Юлий Крелин — хирург, ведущий хирург московской больницы. Я знаю многих людей, обязанных ему самым серьёзным образом. Они говорят, что он ослепителен в своём белом и особенно в своём зелёном: решительность, властность, скупость слов и движений — сокрытая доброта врача. Совершенно им верю, но я-то видела его в другом, случайном и не имеющем значения цивильном цвете, к которому сводится нечаянная элегантность человека, не расточающего досуг на портного. Я прихожусь ему не пациентом (во всяком случае пока), а внимательным читателем. Врач Крелин — писатель, чьи рассказы и повести давно и прочно снискали особенный интерес и расположение взыскательной читающей публики. Его сюжеты и вымыслы обычно исходят из его медицинского опыта, но, если бы дело было только в этом, его читали бы лишь его благодарные больные, которых, впрочем, предостаточно. По счастью, дело обстоит иначе. Не сам по себе недуг, подлежащий или не подлежащий исцелению, а человек с его страстями и страданиями — вот герой или персонаж-завсегдатай произведений Крелина. Полагают, что врач и писатель наиболее осведомлены в многосложной человеческой природе. Совпадение двух этих дарований в одном лице обещает редкостную удачу, вызывает доверие и уважение. Даже отвлечённо рассуждая, можно сказать, что у хорошего врача не должно быть оснований и времени писать плохие книги.

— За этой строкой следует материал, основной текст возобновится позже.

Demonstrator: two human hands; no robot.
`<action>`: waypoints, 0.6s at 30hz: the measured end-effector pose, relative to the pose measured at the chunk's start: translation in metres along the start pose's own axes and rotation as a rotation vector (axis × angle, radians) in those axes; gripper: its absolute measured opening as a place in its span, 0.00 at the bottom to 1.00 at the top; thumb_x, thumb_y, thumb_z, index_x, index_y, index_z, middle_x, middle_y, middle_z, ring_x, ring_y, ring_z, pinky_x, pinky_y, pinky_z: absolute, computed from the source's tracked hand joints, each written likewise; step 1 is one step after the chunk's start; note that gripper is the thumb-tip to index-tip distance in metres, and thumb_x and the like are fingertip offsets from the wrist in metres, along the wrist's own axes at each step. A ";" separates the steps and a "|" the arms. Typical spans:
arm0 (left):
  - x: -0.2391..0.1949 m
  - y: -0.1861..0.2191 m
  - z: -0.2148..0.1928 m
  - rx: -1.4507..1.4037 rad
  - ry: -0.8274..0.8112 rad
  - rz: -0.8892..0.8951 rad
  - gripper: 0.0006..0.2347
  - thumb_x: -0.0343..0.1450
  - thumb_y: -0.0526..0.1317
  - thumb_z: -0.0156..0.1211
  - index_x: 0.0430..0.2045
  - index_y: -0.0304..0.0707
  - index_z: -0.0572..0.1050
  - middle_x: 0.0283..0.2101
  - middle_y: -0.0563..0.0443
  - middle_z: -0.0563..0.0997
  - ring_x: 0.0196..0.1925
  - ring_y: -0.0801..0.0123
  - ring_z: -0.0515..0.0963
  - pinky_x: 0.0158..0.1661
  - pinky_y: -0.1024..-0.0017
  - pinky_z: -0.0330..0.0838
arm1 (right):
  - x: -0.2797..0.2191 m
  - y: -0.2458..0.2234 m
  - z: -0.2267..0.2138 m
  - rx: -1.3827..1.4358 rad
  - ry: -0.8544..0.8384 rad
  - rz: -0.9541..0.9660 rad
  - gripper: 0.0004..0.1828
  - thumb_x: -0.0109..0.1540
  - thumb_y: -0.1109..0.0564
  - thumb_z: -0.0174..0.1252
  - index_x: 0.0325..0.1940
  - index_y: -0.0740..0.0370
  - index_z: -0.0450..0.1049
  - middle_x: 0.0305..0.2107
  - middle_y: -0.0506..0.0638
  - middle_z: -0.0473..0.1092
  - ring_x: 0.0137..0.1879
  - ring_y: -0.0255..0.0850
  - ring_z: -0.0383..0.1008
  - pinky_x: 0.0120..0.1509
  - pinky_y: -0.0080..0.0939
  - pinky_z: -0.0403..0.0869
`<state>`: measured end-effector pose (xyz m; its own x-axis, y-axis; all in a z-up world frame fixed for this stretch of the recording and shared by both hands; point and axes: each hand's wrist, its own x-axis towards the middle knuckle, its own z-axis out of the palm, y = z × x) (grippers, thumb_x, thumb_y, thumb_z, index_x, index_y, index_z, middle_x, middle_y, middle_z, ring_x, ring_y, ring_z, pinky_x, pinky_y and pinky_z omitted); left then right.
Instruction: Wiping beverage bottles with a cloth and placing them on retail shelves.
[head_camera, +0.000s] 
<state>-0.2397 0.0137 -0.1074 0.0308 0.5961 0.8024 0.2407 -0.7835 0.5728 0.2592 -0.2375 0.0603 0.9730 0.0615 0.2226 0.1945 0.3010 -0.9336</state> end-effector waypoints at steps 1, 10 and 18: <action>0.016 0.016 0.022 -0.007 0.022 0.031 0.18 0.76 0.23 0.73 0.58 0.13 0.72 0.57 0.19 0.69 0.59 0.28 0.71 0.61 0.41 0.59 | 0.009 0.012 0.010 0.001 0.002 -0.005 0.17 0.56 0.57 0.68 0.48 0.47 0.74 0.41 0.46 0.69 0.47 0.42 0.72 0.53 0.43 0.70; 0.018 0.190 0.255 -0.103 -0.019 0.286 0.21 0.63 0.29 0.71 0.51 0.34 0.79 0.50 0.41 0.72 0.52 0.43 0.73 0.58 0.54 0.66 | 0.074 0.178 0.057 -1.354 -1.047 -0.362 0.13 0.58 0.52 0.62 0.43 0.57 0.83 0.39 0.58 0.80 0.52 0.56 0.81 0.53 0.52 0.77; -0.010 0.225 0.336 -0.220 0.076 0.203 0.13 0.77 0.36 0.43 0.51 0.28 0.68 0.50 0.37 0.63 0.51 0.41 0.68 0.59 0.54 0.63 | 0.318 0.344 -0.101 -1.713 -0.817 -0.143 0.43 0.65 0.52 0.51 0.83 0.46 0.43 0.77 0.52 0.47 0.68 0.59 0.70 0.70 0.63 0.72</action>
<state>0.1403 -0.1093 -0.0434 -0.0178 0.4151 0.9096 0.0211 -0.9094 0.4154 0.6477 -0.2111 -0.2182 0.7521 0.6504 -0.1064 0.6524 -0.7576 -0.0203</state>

Натан Эйдельман — знаменитый историк литературы, сосредоточенный на русском XIX веке, на Пушкине, декабристах, Герцене и всех соседних именах и обстоятельствах. От сердца скажу, что его заслуги и достижения в этой области мне милее и ближе других аналогичных. Живость и какая-то глубоко серьёзная, но весёлая игра хорошо разветвлённого и просвещённого ума, столь украшающие Эйдельмана и как милого знакомца и собеседника, придают его трудам прельстительный и радостный блеск. Его выдающимся изысканиям вовсе не свойствен наукообразный хлад, они оснащены ярко-живым художественным пульсом. Да и можно ли одною наукой постичь Пушкина? Здесь надобен собственный творящий и вольнолюбивый дар. Давно когда-то, зная имя Эйдельмана лучше, чем его облик, я увидела и не узнала его в телевизионной передаче. Да кто это? — думала я с радостью и недоумением. Какая своеобычная, изысканная речь, какая стройная мысль, какая пригожая, талантливая осанка. И догадалась: Эйдельман, и никто другой.